> [Exercise] When you reproduce the listing, keep every word as it is and drop the pictures.

[[ Material provided, beginning ]]

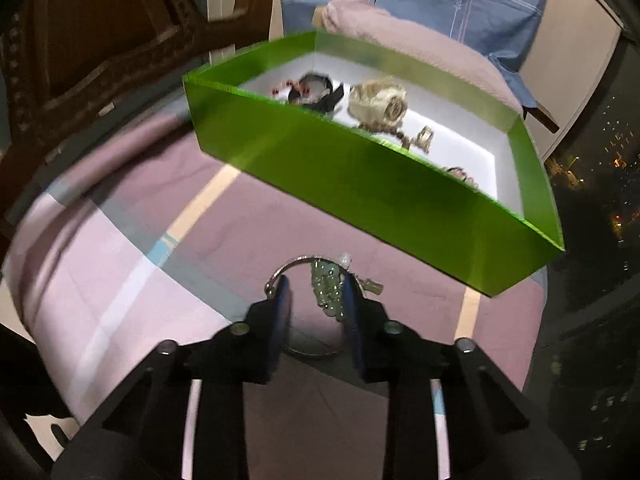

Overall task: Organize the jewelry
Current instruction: 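Grasp the green bead charm with the right tool, then grasp the silver bangle with the left tool while the right tool holds the green charm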

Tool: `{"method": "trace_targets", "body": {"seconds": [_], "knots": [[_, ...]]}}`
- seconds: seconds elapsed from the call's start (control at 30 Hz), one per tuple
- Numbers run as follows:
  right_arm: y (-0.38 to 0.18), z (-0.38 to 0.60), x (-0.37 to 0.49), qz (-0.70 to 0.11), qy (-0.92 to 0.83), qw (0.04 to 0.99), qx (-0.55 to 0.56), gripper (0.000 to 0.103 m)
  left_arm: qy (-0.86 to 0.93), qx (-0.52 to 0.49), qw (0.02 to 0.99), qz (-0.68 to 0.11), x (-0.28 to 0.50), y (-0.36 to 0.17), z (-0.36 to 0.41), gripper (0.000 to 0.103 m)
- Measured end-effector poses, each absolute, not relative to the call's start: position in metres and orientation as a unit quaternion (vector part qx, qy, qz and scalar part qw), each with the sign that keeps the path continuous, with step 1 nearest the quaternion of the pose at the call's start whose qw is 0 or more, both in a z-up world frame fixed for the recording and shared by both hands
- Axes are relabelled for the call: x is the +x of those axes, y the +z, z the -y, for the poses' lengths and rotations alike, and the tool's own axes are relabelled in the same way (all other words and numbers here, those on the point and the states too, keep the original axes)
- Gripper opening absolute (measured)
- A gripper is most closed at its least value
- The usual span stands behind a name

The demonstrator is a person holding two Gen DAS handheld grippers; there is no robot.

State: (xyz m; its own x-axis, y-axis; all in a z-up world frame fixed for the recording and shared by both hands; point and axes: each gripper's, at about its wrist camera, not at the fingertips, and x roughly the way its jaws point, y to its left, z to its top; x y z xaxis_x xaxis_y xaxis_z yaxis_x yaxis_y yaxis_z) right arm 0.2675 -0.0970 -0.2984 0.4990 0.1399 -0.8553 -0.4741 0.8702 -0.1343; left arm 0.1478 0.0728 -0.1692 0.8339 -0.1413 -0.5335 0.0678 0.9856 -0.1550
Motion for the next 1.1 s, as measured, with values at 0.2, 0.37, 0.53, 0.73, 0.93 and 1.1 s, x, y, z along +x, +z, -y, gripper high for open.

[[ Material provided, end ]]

> [Answer for this exercise]
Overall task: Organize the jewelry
Current instruction: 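Grasp the green bead charm with the right tool, then grasp the silver bangle with the left tool while the right tool holds the green charm
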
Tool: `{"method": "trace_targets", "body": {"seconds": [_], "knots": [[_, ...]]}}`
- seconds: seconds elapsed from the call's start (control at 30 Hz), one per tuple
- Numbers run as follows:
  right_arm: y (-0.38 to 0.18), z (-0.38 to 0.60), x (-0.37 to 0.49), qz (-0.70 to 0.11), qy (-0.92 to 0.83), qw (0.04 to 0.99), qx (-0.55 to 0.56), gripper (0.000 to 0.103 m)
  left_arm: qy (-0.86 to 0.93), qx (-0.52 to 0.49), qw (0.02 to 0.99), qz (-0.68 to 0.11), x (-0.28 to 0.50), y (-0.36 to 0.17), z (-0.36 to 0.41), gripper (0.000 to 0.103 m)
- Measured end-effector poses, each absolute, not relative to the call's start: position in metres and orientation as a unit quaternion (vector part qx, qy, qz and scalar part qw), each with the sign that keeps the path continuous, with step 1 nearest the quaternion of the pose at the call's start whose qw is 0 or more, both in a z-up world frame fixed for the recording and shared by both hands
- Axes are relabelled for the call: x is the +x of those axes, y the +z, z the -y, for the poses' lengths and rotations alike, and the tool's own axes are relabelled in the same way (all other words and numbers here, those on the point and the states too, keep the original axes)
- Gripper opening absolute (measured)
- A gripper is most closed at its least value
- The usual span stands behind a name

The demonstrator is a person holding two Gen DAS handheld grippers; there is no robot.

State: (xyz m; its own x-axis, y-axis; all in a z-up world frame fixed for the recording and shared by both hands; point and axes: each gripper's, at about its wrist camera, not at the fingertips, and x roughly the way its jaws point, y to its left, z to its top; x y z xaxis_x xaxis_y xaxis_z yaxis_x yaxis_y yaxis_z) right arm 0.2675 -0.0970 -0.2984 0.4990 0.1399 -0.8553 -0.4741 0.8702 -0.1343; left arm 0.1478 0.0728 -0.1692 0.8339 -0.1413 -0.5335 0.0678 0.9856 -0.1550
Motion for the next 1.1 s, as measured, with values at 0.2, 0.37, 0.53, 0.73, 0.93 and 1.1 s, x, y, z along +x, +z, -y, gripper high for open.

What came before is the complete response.